● **What is required**
Only the lines below starting at the one containing "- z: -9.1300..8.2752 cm" and ending at the one containing "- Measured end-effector" belong in the answer, each copied exactly.
== Data supplied
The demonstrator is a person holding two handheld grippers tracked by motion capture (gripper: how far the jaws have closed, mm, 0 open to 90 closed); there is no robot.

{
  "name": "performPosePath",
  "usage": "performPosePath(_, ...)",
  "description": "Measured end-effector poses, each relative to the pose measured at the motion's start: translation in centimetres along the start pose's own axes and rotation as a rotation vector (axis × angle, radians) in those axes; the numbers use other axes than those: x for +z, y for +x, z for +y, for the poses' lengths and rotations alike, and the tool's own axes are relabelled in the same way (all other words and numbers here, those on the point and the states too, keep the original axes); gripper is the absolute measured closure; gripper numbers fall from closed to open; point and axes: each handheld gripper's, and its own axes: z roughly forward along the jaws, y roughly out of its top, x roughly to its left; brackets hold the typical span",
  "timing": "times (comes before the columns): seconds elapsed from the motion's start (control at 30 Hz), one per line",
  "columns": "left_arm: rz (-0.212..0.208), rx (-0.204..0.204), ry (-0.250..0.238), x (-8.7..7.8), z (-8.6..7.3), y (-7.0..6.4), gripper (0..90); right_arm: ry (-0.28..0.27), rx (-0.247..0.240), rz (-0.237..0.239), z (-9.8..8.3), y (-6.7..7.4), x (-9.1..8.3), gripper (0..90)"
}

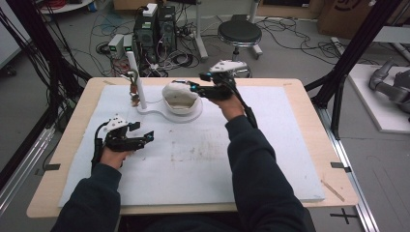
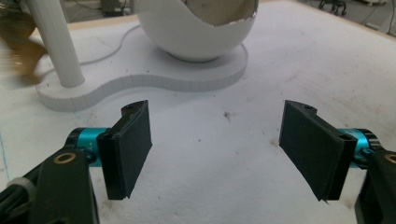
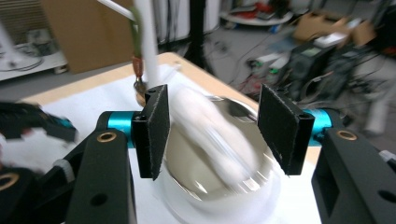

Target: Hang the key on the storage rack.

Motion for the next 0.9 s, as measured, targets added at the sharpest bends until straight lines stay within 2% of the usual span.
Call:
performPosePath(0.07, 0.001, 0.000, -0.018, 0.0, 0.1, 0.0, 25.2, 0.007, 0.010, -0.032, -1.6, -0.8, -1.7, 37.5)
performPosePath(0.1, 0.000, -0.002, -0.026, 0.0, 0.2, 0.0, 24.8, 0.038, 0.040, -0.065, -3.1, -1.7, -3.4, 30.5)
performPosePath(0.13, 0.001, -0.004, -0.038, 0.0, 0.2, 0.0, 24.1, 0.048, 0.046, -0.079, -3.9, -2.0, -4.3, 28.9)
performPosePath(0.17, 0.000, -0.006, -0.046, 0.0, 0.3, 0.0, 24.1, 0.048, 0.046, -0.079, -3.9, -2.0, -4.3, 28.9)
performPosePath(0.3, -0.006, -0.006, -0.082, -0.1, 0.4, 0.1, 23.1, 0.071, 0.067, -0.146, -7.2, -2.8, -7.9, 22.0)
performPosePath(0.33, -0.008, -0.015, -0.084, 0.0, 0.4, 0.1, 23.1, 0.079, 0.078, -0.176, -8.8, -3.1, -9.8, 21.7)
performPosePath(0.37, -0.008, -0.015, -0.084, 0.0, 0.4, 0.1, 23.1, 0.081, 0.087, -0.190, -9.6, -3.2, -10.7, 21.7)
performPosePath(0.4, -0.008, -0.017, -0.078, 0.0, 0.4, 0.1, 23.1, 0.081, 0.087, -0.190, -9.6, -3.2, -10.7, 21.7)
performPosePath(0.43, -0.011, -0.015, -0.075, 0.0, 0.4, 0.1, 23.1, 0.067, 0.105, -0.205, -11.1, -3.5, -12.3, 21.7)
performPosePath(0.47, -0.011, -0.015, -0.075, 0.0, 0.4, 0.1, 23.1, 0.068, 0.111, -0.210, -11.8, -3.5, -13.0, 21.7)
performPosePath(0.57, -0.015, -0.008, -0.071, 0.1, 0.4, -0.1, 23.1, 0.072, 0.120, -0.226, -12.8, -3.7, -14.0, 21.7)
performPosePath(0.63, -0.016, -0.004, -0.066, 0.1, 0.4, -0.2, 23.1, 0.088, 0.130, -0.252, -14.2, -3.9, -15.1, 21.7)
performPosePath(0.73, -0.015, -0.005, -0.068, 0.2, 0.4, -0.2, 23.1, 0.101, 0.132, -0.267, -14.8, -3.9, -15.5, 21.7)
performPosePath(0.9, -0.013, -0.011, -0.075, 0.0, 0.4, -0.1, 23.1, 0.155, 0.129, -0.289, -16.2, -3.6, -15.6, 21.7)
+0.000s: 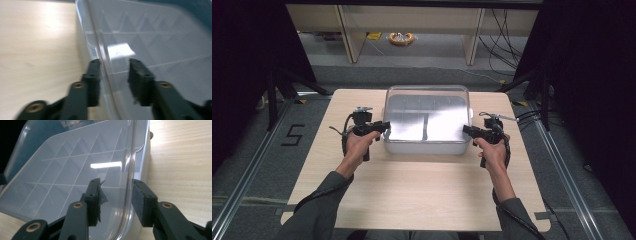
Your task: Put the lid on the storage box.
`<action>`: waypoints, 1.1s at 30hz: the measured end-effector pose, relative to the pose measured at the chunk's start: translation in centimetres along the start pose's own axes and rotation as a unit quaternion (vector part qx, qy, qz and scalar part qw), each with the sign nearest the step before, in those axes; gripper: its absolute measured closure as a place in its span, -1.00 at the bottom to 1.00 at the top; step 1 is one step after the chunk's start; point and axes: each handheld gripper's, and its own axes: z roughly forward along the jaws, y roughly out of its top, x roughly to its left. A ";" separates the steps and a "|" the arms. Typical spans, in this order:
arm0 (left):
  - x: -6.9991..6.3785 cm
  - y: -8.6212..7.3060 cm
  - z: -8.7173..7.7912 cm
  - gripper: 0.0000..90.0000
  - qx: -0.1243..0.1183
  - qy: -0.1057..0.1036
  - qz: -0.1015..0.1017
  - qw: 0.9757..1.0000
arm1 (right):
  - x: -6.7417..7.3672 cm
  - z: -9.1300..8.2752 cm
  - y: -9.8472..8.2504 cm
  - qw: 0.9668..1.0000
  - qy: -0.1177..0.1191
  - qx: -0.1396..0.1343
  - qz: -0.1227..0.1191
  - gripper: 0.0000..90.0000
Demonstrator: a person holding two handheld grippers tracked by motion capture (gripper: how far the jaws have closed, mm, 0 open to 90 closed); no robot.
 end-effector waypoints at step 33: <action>-0.5 0.0 0.3 0.41 -0.001 0.011 0.010 1.000 | 0.4 0.5 0.5 0.999 -0.029 0.021 -0.017 0.25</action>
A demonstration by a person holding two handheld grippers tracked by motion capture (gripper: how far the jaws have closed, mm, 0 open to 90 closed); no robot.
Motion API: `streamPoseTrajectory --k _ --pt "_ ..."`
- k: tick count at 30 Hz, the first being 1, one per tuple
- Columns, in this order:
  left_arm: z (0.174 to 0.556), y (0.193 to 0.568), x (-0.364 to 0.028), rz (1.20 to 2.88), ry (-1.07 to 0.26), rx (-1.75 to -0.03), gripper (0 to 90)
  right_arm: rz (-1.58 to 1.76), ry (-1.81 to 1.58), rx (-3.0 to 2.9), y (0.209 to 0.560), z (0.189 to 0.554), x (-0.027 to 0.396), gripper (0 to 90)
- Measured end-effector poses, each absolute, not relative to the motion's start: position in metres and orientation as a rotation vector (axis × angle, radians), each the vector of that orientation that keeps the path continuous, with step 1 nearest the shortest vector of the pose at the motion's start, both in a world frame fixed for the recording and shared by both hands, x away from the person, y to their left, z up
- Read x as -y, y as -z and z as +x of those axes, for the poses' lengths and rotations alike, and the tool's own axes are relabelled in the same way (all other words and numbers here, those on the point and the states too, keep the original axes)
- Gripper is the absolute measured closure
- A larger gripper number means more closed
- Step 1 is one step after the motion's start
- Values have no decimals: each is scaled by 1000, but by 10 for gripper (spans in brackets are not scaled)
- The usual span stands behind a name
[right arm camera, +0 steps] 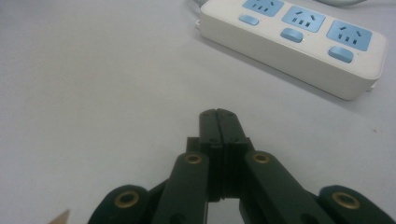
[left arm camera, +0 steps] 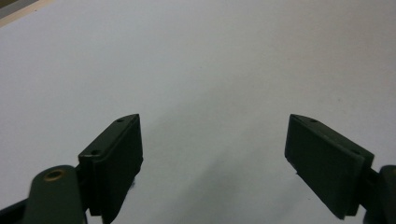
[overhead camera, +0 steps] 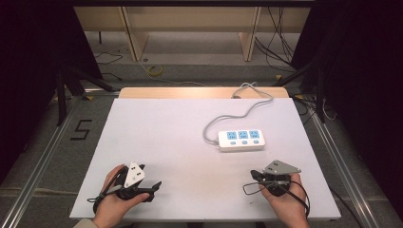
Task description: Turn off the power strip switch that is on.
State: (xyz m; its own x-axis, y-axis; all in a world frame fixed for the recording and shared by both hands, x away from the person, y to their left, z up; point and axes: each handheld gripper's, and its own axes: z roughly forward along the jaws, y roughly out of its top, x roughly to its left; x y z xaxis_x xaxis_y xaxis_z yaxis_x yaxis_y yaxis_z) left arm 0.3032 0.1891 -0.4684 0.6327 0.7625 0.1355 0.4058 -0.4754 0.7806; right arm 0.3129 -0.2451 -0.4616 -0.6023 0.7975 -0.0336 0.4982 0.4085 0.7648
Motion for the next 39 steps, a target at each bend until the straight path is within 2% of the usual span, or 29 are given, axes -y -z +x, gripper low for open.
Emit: streamPoseTrajectory --k 39 --pt "304 469 -187 2126 -624 -901 197 1145 -980 -2270 452 321 241 900"
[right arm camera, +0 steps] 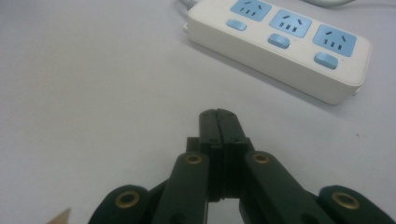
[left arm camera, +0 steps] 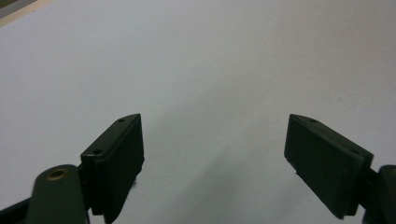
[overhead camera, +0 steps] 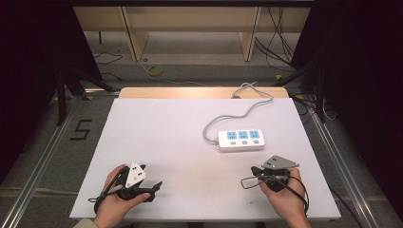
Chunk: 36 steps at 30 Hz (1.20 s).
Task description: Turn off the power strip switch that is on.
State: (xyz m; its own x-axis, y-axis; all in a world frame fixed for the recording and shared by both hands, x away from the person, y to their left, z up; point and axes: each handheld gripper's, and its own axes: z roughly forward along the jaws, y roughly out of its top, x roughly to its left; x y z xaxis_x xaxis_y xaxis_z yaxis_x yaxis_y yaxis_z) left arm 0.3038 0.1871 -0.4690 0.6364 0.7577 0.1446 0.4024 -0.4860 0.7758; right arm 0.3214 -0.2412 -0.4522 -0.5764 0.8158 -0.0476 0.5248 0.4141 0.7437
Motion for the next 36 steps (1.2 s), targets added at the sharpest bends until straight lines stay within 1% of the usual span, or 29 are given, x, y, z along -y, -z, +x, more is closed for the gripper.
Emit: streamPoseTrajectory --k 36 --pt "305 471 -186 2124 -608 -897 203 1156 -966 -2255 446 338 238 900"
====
● **Response to this exercise**
  - z: -9.1300..8.2752 cm
  - y: -9.8472..8.2504 cm
  - qw: 0.9668..1.0000
  - qy: -0.1177..0.1191
  - qx: -0.1396..0.1343
  - qz: -0.1227..0.1191
  - gripper: 0.0000..90.0000
Demonstrator: a person holding two handheld grippers tracked by motion capture (gripper: how far the jaws have closed, mm, 0 open to 90 closed); no robot.
 end-effector waypoints at step 33: <action>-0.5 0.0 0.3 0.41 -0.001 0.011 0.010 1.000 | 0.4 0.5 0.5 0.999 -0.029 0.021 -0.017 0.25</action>
A demonstration by a person holding two handheld grippers tracked by motion capture (gripper: how far the jaws have closed, mm, 0 open to 90 closed); no robot.
Motion API: `streamPoseTrajectory --k _ --pt "_ ..."`
- k: tick count at 30 Hz, the first being 1, one per tuple
- Columns, in this order:
  left_arm: z (0.174 to 0.556), y (0.193 to 0.568), x (-0.364 to 0.028), rz (1.20 to 2.88), ry (-1.07 to 0.26), rx (-1.75 to -0.03), gripper (0 to 90)
  right_arm: rz (-1.58 to 1.76), ry (-1.81 to 1.58), rx (-3.0 to 2.9), y (0.209 to 0.560), z (0.189 to 0.554), x (-0.027 to 0.396), gripper (0 to 90)
- Measured end-effector poses, each absolute, not relative to the motion's start: position in metres and orientation as a rotation vector (axis × angle, radians), each the vector of that orientation that keeps the path continuous, with step 1 nearest the shortest vector of the pose at the motion's start, both in a world frame fixed for the recording and shared by both hands, x away from the person, y to their left, z up

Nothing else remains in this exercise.